Salem returns her stare evenly, his expression and eyes flat until she looks away. Then he shifts his weight. "Simply speaking, you're family, whatever happens. And we take care of our own."

"And your family are the ones I've been told to watch every now and then? The freaks we met when we went out for pizza, an eternity ago?" Mel eyes Salem warily.

Salem nods. "Jeremy, the obnoxious goth, is kin like yourself. The others..." He pauses, sifting through his memory of that evening.

"Spoiled little shit," Mel comments neutrally, with a shrug. "Some biker guy, Quentin and his girlfriend, the lady with the awesome dreads, and... uh. I forget."

Salem nods again. "The biker, if you mean the grinning man with the glove, was Eamon. He comes from the same branch of the family that you do." He pauses. "There are bloodlines, not many, but significant. Not all werewolves are created alike." He declines to add further explanation. "Quentin's family, Garou like myself. The girl, Lyra, isn't really his girlfriend... or at least," the halfmoon says with an arched eyebrow and a wry look. "They're not allowed to be. Lyra's from another branch. The lady with the dreadlocks is with Quentin and myself." He forks up some more Chinese. "I'm head of our particular branch, as John was before me."
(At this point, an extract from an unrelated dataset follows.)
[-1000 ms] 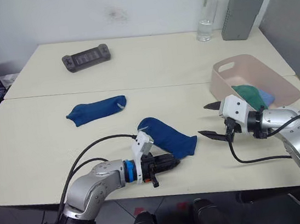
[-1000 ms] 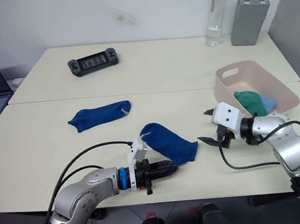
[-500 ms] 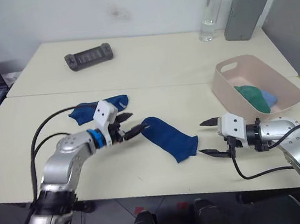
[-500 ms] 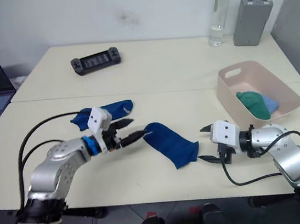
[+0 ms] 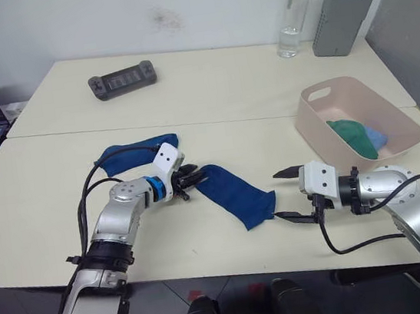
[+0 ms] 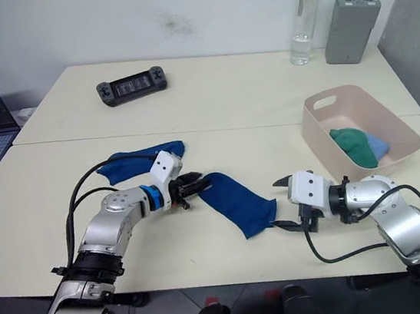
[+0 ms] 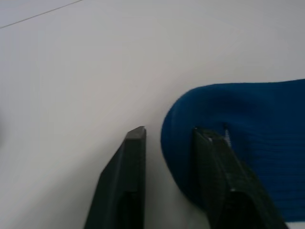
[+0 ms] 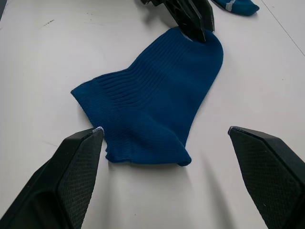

Mel's head tips slowly upwards, a certain light of recognition in her eyes as another piece of a jigsaw slides into place. She lowers her head and starts picking at the food again. "Not allowed to be? Don't tell me it's some kind of Romeo/Juliet thing with bloodlines..."

"Mmm, no. Though things like that do happen..." He takes a drink of water. His tone's so damn conversational. "Garou by themselves aren't really a true species. We don't breed true." He lets that hang in the air while he takes another bite. "The offspring of two Garou ends up deformed in some way, and sterile. So such relationships are officially forbidden."

The girl only has to think about that for a little while, before eyeing the Walker wryly. "So what're we kin? Breeding stock? No wonder Rina's a hard case."

Salem manages a light, brief chuckle. "Rina left Chicago to escape that. In any case, while it's true that some Garou do see kinfolk in just that light, we're not _all_ unenlightened. The truth is," he adds, candidly, "there are more of you than us. Only one in ten births is a Garou. Also, you can get into places we can't, deal with things that we're simply not able to. Vampires, for example, can often detect a werewolf. They cannot detect a werewolf's kin. You don't have a... temper... that people can sense and be afraid of." He pauses, then adds, "I speak of human kin, of course. Wolf kin, of course, pretty much _are_ just breeding stock."

Mel looks to one side and mutters drily, "Lovely," before chowing down unenthusiastically.

"Don't worry," Salem says, just as dryly. "Nobody's going to force you to play brood mare."

Mel sends the Walker a look with daggers in it, then goes back to her food, silently.

The silence stretches for a time with little more than the sound of forks on plates and the like. Salem keeps glancing at the redhead, keeping an eye on her mood. Letting her digest information; there's been a lot of it in too short a time.

After a some time has passed, the girl mutters vaguely, "You owe me."

She puts her cutlery down, looking up and leaning back with a resigned look on her face.

Salem cocks his head and considers this for a moment, studying her. Then he dips his head in acquiescence. "All right." Voice neutral.

Mel rises, taking her plate and cutlery to the sink with her and rinsing them off. "Gonna go for a walk, 'kay?" After drying her hands off and wandering past him, she reaches out - just to touch him on the shoulder, a light almost-poke. Just checking to make sure he's real. And human, for the moment. He can see it in the faint frown, marring the skin of her forehead.

Salem lofts an eyebrow. As before, he remains real and solid and just as human -- in appearance, anyway -- as she always thought he was. As she always thought _John_ was. "I'll be here."